Requirement » Line count for "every": state how many lines of the data below include it, and output nothing more.
[[ Available data open ]]
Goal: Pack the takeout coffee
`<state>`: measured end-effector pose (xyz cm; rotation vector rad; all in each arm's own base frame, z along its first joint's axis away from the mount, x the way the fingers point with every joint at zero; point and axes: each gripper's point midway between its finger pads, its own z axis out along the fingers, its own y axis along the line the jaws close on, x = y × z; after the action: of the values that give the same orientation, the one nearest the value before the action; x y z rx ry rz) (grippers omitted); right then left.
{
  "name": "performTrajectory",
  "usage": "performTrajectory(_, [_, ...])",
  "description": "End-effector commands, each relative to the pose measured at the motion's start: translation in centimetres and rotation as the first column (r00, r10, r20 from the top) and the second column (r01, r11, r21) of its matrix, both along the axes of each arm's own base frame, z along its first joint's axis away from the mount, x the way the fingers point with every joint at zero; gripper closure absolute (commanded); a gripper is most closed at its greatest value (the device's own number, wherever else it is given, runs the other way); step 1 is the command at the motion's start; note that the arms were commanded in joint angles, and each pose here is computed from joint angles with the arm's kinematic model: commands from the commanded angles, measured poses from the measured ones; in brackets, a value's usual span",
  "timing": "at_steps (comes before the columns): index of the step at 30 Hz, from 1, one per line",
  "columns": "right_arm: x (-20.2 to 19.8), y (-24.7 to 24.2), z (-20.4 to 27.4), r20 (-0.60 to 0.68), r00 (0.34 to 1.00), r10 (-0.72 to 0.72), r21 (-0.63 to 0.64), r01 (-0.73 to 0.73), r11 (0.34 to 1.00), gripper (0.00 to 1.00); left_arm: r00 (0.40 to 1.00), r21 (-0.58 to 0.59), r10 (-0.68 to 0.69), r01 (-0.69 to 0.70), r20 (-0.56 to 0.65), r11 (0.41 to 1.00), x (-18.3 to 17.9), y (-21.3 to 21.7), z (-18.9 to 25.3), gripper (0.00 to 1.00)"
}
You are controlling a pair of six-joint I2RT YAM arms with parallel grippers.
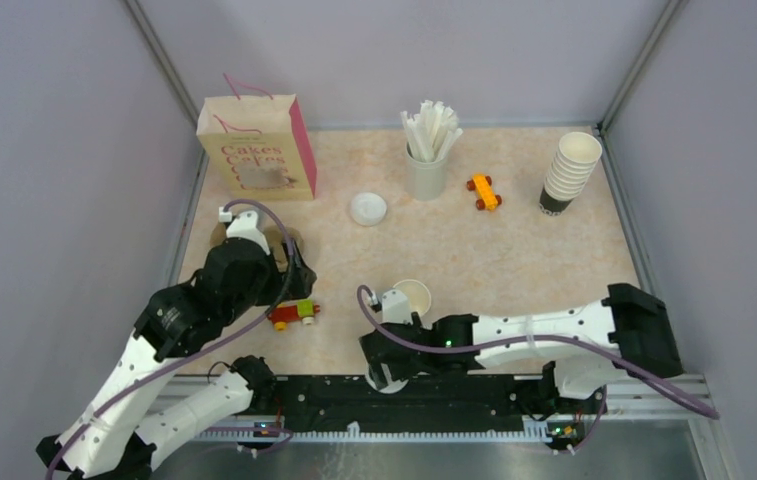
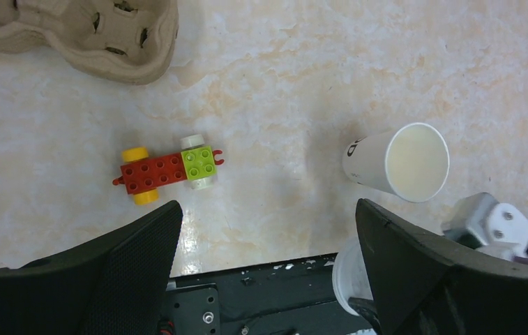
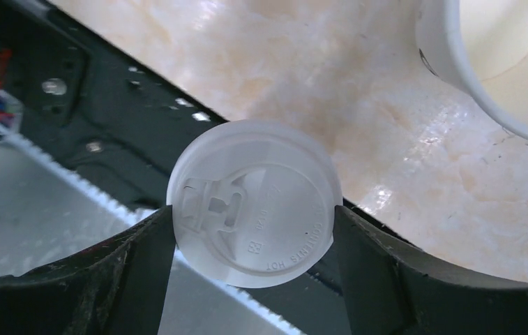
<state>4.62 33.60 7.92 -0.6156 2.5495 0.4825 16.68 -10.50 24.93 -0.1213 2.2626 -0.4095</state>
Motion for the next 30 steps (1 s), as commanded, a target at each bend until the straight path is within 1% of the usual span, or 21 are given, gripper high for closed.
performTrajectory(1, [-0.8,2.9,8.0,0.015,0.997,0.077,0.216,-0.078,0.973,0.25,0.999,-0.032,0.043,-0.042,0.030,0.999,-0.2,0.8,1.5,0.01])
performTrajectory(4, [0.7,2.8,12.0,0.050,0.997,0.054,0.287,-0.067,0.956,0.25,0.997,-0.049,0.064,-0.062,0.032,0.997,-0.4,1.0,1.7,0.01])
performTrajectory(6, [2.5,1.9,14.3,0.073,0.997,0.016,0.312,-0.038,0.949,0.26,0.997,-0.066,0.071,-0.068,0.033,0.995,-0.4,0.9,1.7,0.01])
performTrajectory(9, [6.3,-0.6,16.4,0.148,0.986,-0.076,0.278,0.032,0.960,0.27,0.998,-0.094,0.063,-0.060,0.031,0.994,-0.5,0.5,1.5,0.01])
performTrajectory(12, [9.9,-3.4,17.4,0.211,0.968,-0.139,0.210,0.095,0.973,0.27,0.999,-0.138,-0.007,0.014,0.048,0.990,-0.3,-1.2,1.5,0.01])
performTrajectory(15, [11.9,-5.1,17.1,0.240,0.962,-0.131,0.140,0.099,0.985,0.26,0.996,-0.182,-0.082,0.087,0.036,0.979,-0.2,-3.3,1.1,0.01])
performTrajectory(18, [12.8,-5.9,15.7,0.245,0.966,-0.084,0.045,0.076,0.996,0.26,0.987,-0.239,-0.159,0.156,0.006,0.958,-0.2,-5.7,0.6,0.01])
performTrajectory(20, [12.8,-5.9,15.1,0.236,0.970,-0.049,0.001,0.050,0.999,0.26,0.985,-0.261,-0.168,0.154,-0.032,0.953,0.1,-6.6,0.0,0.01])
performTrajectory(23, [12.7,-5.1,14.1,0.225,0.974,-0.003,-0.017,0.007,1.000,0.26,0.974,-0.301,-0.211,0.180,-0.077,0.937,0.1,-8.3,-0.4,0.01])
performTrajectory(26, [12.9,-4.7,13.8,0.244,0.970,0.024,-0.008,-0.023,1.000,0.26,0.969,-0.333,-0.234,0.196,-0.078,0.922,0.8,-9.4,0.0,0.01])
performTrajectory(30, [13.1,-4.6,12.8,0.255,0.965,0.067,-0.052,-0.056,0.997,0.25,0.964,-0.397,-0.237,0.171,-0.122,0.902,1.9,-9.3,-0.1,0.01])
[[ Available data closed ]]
Task solution » 2